» Directions
Would you repeat the listing exactly, without any of its images?

» Dataset content
# # #

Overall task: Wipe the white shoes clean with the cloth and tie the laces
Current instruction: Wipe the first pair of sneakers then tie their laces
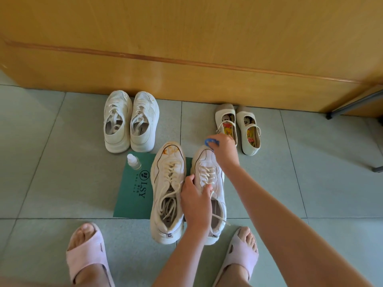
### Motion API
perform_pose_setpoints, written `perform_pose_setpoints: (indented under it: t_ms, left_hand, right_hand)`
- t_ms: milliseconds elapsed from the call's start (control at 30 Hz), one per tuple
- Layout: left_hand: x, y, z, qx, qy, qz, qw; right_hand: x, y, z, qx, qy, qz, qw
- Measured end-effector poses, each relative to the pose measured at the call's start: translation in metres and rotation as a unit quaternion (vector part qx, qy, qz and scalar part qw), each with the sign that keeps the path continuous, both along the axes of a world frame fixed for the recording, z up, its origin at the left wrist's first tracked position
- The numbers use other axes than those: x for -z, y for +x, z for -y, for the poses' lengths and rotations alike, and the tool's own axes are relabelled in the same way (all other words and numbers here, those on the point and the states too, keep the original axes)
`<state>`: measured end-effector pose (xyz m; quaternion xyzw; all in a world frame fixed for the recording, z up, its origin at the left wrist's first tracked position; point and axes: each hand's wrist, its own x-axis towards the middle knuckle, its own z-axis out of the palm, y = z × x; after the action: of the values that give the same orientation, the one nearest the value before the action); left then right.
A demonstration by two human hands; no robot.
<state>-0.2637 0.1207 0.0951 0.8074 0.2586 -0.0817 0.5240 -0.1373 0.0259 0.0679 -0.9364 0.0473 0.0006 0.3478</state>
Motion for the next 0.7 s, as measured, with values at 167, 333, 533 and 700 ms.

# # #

» Problem solution
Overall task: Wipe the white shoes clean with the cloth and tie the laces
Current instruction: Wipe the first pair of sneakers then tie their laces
### Motion API
perform_pose_setpoints, written `perform_pose_setpoints: (indented under it: t_ms, left_hand, right_hand)`
- t_ms: milliseconds elapsed from the call's start (control at 30 Hz), one per tuple
- Layout: left_hand: x, y, z, qx, qy, qz, qw; right_hand: x, y, z, qx, qy, qz, qw
- Measured end-effector poses, each relative to the pose measured at the call's start: translation in metres and rotation as a unit quaternion (vector part qx, qy, qz and scalar part qw), each with the sign that keeps the path continuous, both along the axes of a world frame fixed for the recording, z up, its origin at the left wrist's first tracked position
- The numbers use other axes than those: x for -z, y for +x, z for -y, for the poses' lengths and rotations alike, and the tool's own axes are relabelled in the same way (all other words and numbers here, those on the point and the states too, keep the original axes)
`<state>`: measured end-effector pose (xyz m; quaternion xyzw; all in a world frame fixed for the recording, z up, its origin at the left wrist's first tracked position; point and axes: each hand's wrist, its own x-axis towards the middle knuckle, its own z-axis out of the palm, y = z × x; after the action: of the values that give the same orientation, the one nearest the value before the action); left then right.
A demonstration by two human hands; no robot.
<state>-0.2637 0.1207 0.0951 0.8074 0.2586 -0.0817 0.5240 -0.1373 0.0259 0.0679 -0.9364 0.0473 0.0006 0.3478</state>
Motion for the next 0.7 s, as measured, with values at 167, 333, 533 and 700 ms.

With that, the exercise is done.